AVAILABLE DATA section start

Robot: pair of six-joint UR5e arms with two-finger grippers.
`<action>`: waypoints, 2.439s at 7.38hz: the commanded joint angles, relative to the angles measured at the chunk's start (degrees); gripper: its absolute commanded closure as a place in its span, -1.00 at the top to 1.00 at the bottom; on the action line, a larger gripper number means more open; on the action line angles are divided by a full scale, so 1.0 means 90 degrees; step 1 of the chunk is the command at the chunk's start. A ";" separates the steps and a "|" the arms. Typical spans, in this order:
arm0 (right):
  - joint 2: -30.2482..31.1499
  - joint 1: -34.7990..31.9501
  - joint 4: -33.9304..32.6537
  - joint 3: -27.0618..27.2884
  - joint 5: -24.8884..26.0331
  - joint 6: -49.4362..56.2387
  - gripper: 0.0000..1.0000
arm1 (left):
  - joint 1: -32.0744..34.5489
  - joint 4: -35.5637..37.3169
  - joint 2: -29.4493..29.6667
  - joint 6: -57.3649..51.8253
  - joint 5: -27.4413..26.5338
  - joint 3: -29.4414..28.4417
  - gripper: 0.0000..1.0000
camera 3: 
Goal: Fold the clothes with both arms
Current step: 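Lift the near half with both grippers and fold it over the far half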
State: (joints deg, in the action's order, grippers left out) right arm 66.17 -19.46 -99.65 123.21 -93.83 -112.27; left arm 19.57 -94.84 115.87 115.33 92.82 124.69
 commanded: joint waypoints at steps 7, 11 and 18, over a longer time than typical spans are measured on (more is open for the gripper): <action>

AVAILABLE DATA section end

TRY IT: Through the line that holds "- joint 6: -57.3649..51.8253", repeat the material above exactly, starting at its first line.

TASK RESPONSE:
Robot: pair of six-joint UR5e arms with two-finger grippers.
`<action>`: waypoints, 2.439s at 7.38hz: the commanded joint angles, relative to the angles measured at the chunk's start (degrees); gripper: its absolute commanded closure as a place in its span, -1.00 at the top to 1.00 at the bottom; on the action line, a larger gripper number means more open; on the action line angles are divided by a full scale, so 1.0 means 90 degrees; step 1 of the chunk is the command at the chunk's start. A ";" separates the steps and a "|" the arms. Typical spans, in this order:
arm0 (right):
  - joint 2: -30.2482..31.1499
  - joint 1: -34.7990..31.9501
  - joint 4: -33.9304..32.6537
  - joint 3: -27.0618..27.2884
  - joint 5: -24.8884..26.0331
  - joint 6: -49.4362..56.2387
  - gripper: 0.0000..1.0000
arm1 (left):
  - joint 1: -32.0744..34.5489
  - joint 4: -35.5637..37.3169
  - joint 2: -29.4493..29.6667
  - joint 6: -57.3649..51.8253

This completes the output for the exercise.